Did I ever tell her “well enough” … does she know, now, from Heaven? Can she look down and see — feel? — what I couldn’t ever say just right?

The whole thing was, it hit me at the time that I knew Sam for a whole 76 days. But I knew Mom every day of my life. Every single minute of my life. At the end, I knew Mom for 47 years and … wow. So, I just sat here and counted up how long I’d known Mom when she died. I was going to say “At the end, I knew Mom for 47 years and x days” …. and it turns out that the span between September 21, when I turned 47, and December 6, when she went home to God, is exactly 76 days.

I don’t think I have anything else to say right now.

The Original Musings: The post I didn’t want to make

11 September 1953 – 3 September 2007

Dennis passed away about 12:30 a.m. Arizona time (3:30 a.m. eastern). With him when he died was his wife, and both of his adult sons.

He leaves behind a wife, three children, one step-child, a brother, sister and his parents in addition to nieces, nephews, cousins and various in-laws.

Heroic Measures Stopped

Cindy was called to the hospital very early this morning, and advised that Dennis has “begun the dying process.” On the doctor’s recommendation, she has issued an order for all life extending measures to be stopped, they are now keeping him hydrated and giving him pain medication to keep him as comfortable as possible.

Over the course of the last four days, he’s been out of touch with reality far more than he’s been in. The things Cindy’s described to me are harrowing, he’s being mentally and emotionally tormented on top of the physical agony he’s enduring.

Cindy hasn’t taken Crystal to see him since the decline really started on Wednesday. These are memories a 9-year old kid doesn’t need. The cancer has spread throughout his body to the point that when asked where it is, it’s easier to say where it’s not. They’ve had to keep him restrained pretty much around the clock — he’s pulled the catheter out so many times he’s damaged himself, he’s pulled out IVs, and become violent. He’s been railing against the nurses all along, two days ago he was calling them names and telling them what he thought of them in vile, despicable language. On Friday, Cindy said he was screaming about changing the television channel — what he insisted that they change was not the television, however, it was a poster on the wall.

Some people believe that there isn’t a physical place called “hell,” that what hell actually is, is the suffering we endure during our last hours on earth. Sort of a cleansing before you get to go on, you have to pay for all you’ve done. If that’s the case, then Dennis has spent the last four days paying back a lot.
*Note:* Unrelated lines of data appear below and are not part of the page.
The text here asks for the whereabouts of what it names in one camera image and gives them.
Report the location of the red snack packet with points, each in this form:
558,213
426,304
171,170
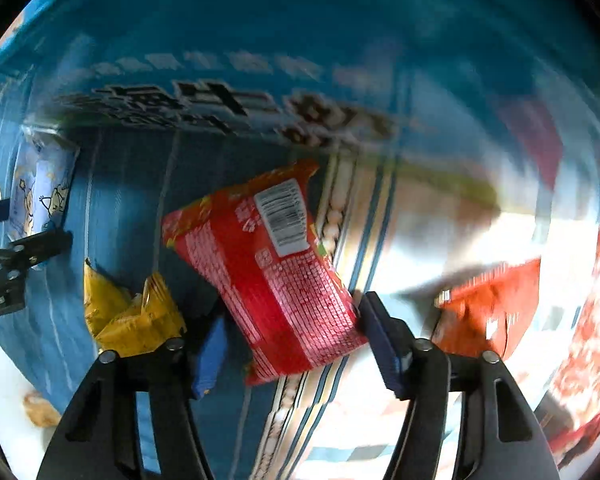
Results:
257,245

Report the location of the yellow snack packet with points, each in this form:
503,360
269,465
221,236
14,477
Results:
129,324

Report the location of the blue striped cloth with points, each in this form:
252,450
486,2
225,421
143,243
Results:
126,180

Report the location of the milk carton cardboard box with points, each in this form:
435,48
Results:
506,92

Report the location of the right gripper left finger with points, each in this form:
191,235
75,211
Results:
98,436

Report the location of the white tissue pack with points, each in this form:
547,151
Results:
41,182

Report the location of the plaid checkered cloth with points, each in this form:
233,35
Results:
407,236

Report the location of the orange snack packet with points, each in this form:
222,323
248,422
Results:
490,312

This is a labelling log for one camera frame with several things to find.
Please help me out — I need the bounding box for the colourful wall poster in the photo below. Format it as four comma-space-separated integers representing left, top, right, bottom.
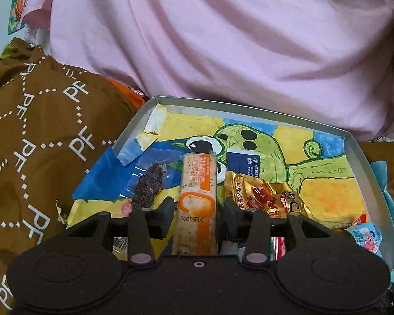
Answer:
8, 0, 28, 35

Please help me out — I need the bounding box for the colourful striped blanket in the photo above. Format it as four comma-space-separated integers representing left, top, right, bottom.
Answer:
113, 82, 394, 282

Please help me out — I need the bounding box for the red clear candy bag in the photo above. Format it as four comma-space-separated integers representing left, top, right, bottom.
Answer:
270, 213, 367, 260

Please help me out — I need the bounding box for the brown patterned quilt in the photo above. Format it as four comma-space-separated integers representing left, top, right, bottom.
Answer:
0, 38, 145, 314

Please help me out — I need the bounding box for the golden meat snack packet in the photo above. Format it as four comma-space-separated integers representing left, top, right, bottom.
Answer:
224, 171, 314, 220

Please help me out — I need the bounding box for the orange white sausage stick packet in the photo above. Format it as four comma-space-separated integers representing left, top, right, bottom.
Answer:
172, 153, 217, 256

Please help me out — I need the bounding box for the light blue pig snack packet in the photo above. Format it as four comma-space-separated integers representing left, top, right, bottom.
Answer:
343, 222, 382, 257

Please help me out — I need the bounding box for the grey tray with cartoon drawing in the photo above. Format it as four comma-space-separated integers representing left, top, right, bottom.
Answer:
67, 97, 394, 269

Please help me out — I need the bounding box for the dark dried snack clear packet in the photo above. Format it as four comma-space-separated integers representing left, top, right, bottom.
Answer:
119, 147, 183, 210

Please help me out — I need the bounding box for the pink bed sheet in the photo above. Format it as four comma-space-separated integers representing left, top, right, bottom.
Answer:
23, 0, 394, 140

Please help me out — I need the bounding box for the blue stick snack packet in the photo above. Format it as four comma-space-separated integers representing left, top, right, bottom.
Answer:
226, 148, 260, 178

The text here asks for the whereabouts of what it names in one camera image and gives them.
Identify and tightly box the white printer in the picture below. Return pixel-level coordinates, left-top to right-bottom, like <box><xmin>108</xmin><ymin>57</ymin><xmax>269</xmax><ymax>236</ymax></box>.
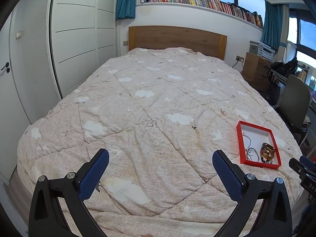
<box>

Cindy said he spent much of the weekend screaming about things he’d done in his life, as if he’s reliving it all and knows that he can’t change any of it. He was talking to people in the room that no one else could see, and begging them to stop tormenting him with these memories. Before they doped him up this morning, Cindy held his hand and told him that everything was okay between them, that everything he did or didn’t do during their marriage was in the past, that there was nothing left to forgive him for, and that he shouldn’t feel bad for any of it, it doesn’t matter and she loves him. She told him how his Grandparents will be waiting for him on the other side, and how he shouldn’t be afraid. She doesn’t know if he heard any of it — and if he did, whether or not he actually understood any of it.

Is there any small piece of Dennis still down inside all this, where he’s actually cognizant? Is he aware? Does he know that this is it? By the time his parents left on Tuesday, he was too far gone to get through to him that he was terminal. Cindy’s still beating herself up over that one — she really disagreed with not telling him, she still feels that by not telling him when he was still “there” enough to understand, they’ve robbed him of his right to say things he would have wanted to say. She wanted to respect his parents’ wishes, but in doing so she feels she let Dennis down.

The doctors tell her it’s a matter of hours, now. Imagine your remaining life being measured in hours — or minutes … seconds — rather than years. Imagine being so far gone that you no longer even have a chance to live like you were dying … you only have time left to die.

I can’t help but think back to December 6th.